Motorcyclists Just Aren’t What They Used To Be

Used to be, motorcyclists were young men riding modest machines. But I’m sure all of you have noticed the changing demographic. Nowadays, they tend to be middle aged (or older!) men, who are losing their hair, growing their waistline, and taking warfarin.

At the same time, I’ve noted more significant injuries from motorcycles, and deadlier outcomes. A recent study has now quantified this and confirmed my impression. Brown University researchers analyzed data in the National Electronic Injury Surveillance System, focusing on the injuries and outcomes of motorcycle crashes over an 8 year period.
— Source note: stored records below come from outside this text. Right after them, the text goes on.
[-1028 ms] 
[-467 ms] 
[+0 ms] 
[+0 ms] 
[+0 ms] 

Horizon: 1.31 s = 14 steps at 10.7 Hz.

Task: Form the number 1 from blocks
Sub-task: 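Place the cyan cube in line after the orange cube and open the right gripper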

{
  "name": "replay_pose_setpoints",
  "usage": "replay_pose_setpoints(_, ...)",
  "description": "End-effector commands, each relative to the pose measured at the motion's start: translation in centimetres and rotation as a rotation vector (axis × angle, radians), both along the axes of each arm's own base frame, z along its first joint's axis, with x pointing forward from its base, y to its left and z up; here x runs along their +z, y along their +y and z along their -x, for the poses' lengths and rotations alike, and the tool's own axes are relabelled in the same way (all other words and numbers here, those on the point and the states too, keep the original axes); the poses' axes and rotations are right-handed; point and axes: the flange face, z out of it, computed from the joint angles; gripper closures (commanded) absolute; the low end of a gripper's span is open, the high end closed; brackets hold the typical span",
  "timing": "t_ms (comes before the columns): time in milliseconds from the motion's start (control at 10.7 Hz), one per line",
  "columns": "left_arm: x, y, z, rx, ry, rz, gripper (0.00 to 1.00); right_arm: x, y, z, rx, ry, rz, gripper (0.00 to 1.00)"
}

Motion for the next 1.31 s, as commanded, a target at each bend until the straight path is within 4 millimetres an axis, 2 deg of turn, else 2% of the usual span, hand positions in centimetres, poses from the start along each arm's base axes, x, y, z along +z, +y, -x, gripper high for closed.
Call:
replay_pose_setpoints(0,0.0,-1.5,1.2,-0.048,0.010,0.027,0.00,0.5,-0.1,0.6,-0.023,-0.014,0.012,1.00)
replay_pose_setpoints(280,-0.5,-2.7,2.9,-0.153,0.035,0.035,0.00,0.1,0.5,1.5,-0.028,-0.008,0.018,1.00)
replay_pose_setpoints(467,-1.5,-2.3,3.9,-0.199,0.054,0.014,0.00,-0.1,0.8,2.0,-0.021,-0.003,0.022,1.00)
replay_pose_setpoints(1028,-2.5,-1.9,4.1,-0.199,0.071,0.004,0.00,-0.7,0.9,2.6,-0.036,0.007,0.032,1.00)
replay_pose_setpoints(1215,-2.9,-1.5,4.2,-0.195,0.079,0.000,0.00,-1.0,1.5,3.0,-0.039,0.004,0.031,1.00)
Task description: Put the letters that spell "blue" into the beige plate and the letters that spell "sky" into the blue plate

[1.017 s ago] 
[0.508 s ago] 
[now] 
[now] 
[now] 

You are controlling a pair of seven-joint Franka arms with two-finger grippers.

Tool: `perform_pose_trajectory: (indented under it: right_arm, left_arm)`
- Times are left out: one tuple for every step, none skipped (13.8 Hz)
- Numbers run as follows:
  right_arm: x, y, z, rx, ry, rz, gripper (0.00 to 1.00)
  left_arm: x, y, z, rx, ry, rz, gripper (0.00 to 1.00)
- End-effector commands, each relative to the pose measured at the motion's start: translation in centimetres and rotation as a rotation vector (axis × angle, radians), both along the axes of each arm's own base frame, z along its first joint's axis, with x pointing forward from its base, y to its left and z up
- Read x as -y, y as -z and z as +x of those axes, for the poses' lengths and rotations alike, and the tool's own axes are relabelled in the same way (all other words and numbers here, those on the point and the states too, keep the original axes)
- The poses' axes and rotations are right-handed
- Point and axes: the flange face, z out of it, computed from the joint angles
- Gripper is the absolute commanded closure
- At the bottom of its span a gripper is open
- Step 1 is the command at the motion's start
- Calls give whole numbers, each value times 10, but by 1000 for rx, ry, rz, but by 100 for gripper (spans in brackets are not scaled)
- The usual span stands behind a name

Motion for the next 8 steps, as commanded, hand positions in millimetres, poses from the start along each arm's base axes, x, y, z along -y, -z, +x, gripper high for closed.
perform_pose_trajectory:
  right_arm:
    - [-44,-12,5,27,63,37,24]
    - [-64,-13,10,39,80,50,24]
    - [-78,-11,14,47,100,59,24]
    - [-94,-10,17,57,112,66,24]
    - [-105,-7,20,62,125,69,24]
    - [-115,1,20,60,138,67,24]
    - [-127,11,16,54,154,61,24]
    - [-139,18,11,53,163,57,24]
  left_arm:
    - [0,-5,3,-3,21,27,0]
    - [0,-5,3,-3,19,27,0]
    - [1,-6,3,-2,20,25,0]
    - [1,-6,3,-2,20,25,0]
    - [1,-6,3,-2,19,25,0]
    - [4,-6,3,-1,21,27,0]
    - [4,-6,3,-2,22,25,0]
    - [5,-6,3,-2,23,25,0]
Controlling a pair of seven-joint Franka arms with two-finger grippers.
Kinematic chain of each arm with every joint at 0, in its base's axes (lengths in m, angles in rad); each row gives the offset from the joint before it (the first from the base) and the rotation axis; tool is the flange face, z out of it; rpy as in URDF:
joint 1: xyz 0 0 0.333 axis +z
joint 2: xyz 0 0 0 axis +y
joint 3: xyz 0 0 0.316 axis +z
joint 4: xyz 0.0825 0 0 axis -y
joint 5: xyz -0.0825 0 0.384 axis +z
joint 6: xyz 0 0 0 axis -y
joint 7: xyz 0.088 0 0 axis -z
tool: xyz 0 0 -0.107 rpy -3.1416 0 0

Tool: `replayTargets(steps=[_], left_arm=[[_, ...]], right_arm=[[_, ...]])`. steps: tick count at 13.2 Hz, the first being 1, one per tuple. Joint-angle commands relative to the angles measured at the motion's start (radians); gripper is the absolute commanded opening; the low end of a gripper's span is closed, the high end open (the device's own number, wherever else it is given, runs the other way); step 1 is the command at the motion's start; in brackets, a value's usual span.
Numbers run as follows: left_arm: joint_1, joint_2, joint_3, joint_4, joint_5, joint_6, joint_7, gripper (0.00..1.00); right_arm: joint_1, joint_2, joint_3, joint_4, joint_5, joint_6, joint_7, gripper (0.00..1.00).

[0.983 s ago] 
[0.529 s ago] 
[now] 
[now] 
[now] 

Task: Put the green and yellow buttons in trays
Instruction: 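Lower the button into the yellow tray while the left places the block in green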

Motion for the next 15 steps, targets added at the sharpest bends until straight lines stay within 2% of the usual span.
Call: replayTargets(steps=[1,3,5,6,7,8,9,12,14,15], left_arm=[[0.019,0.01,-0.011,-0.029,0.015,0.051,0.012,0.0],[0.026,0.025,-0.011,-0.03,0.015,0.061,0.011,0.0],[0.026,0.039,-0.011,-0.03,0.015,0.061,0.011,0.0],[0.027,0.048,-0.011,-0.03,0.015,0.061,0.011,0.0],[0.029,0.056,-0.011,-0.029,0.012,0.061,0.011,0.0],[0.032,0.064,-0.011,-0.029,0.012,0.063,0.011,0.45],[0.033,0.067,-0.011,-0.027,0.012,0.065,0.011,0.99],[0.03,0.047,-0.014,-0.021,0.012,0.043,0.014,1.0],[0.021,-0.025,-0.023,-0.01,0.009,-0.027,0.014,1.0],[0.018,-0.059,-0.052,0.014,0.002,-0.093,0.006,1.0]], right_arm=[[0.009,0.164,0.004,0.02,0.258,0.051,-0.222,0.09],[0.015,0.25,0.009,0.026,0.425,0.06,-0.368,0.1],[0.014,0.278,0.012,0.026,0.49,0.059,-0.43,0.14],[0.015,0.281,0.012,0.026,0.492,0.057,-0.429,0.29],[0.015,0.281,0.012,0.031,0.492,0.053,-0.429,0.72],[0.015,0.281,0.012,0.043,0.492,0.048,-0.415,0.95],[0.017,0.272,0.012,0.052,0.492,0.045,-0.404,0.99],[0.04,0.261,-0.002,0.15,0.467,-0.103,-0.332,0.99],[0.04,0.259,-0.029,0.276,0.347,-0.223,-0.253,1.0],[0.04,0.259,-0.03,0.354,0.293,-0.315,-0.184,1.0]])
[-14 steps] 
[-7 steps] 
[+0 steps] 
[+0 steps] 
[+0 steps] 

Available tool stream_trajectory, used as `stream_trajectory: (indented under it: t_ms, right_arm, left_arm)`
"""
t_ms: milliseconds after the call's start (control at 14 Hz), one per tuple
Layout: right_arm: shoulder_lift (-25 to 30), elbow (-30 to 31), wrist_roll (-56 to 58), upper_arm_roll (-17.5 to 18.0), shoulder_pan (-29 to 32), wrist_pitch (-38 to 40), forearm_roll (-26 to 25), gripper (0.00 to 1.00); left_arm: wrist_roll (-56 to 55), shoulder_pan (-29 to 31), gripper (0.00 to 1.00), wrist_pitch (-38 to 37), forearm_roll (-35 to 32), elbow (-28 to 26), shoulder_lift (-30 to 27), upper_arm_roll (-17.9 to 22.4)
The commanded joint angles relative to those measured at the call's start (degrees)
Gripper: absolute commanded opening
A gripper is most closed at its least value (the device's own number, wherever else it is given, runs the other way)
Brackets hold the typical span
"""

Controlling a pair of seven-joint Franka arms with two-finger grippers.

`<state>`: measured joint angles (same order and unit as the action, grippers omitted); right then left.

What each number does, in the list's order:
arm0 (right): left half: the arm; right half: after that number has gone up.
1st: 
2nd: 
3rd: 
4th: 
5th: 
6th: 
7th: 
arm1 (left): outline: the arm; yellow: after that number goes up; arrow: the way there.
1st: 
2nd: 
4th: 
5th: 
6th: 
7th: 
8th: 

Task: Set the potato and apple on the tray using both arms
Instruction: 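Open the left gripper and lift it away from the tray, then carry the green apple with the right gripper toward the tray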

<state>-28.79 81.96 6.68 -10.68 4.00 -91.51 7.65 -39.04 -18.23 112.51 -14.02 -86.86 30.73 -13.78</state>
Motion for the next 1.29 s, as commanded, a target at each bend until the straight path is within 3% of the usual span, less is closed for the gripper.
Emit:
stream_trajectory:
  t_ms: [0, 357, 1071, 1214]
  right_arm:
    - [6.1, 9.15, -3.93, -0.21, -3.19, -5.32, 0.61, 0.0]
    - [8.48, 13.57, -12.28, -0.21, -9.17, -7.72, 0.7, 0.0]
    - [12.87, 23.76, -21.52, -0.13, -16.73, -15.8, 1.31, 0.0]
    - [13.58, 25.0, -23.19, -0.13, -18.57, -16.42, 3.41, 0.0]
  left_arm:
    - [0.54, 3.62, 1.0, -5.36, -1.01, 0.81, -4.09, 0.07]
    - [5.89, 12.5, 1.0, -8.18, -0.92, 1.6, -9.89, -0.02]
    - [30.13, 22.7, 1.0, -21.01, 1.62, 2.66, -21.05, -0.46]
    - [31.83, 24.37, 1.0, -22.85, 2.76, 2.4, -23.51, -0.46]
Some of the more interesting tidbits:

  • Of course, most injured riders were male (86%)
  • Injuries occurred most frequently in younger age groups, and least frequently in older age groups
  • Odds of having injuries requiring hospitalization doubled in the middle age group (40-59), and tripled in the older age group (60+)
  • Similar trends were seen in injury severity as age increased
  • The number of injuries in middle aged riders increased 62% from year 1 to year 8
  • The number of injuries in older riders increased 247% during the study!
  • Injuries in the middle aged and older groups tended to be upper torso and head/neck

Bottom line: Subjective impressions of injury trends in older motorcycle riders are borne out by this study. Why? As we age, we have less reserve, more comorbidities, loss of elasticity and bone density, and a host of other lesser factors. Additionally, older riders can often afford more expensive (“better”?) bikes that may tax their ability to ride safely in unexpected conditions. Trauma professionals need to be aware of these trends and always treat these patients as if they have life-threatening injuries until you can prove otherwise.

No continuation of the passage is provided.